→ Work required: Pull out of the data below the stretch of lines bounded by the one containing "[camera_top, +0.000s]" and the one containing "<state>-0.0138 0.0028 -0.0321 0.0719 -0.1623", both bounds included, unchanged.

'''

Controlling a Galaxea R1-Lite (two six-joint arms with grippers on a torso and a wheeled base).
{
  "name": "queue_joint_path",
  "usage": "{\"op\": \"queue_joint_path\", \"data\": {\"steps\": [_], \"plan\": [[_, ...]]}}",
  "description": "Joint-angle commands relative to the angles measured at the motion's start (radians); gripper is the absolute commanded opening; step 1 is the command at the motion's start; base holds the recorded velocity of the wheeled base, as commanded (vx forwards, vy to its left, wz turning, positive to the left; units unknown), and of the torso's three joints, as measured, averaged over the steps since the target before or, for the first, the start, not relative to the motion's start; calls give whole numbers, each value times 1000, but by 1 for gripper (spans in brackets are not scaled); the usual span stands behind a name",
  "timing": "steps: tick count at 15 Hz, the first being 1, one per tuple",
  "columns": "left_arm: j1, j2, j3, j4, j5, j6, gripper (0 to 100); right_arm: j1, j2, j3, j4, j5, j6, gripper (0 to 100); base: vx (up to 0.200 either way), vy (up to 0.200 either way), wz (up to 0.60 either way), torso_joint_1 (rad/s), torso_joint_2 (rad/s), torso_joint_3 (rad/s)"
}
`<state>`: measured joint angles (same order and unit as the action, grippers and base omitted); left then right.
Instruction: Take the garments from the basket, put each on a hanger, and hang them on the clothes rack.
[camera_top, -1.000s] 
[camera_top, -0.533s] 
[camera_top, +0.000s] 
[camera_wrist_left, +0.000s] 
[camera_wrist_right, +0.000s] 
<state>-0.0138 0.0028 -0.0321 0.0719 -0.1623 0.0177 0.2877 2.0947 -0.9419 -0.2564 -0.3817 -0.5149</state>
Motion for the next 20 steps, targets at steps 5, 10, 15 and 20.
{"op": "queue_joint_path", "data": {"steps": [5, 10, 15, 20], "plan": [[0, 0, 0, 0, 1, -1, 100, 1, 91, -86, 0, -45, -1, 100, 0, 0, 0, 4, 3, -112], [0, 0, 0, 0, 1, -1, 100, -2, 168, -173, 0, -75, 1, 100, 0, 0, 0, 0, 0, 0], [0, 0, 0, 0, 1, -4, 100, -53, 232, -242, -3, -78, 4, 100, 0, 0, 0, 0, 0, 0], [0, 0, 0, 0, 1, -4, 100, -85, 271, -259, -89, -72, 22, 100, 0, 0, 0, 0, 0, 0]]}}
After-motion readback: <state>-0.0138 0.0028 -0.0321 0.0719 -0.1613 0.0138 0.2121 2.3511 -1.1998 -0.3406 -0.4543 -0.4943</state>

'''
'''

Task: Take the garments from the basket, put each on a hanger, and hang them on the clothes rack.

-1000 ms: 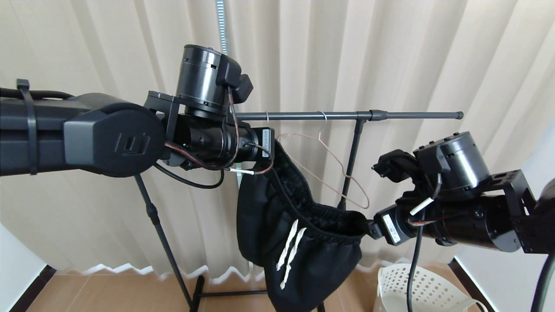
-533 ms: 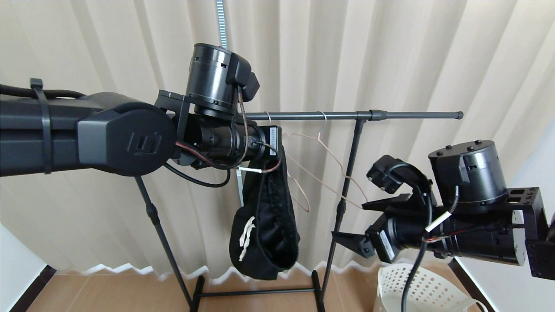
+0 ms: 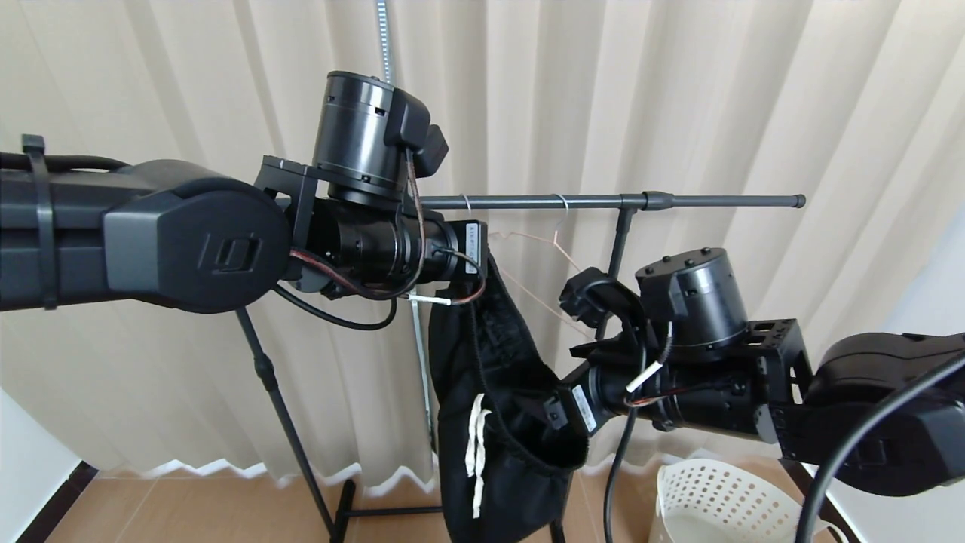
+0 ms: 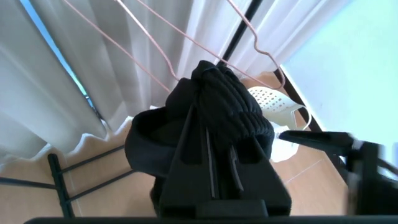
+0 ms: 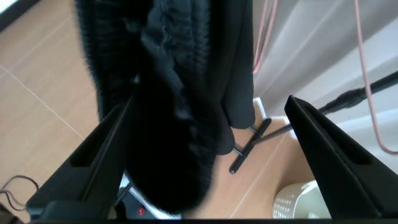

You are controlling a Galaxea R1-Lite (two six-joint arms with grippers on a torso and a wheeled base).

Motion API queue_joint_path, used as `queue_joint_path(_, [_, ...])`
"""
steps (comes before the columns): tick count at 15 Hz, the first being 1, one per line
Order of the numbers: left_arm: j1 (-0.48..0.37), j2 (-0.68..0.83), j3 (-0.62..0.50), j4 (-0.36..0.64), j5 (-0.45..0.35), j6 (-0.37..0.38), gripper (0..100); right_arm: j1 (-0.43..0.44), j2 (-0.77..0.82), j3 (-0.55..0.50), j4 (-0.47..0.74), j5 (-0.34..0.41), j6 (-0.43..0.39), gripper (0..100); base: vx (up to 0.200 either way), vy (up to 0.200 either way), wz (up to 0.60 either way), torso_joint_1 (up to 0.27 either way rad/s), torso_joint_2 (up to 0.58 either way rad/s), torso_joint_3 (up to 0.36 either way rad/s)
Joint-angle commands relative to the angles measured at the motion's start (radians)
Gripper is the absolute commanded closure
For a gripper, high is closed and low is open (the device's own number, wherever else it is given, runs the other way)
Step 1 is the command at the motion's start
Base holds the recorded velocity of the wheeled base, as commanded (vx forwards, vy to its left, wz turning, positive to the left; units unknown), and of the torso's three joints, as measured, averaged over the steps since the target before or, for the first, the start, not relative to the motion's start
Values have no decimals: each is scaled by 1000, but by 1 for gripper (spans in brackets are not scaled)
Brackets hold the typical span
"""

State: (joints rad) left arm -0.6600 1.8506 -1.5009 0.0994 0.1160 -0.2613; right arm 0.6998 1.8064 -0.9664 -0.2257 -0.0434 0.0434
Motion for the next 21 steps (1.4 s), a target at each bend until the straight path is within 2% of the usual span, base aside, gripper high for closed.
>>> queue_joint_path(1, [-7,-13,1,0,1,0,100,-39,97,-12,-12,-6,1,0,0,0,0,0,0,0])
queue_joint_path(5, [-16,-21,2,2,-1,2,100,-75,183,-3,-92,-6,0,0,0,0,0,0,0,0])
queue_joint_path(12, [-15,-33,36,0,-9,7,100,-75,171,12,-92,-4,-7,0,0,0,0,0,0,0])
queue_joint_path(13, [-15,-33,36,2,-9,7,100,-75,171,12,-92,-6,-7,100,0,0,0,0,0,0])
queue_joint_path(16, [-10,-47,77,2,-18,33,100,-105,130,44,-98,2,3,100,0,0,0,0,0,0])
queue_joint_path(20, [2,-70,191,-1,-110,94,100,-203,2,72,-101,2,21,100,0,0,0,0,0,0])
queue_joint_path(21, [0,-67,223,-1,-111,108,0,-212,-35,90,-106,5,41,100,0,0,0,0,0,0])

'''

→ Answer to this problem:
[camera_top, +0.000s] 
[camera_wrist_left, +0.000s] 
[camera_wrist_right, +0.000s] 
<state>-0.0138 0.0028 -0.0321 0.0719 -0.1623 0.0177 0.2877 2.0947 -0.9419 -0.2564 -0.3817 -0.5149</state>

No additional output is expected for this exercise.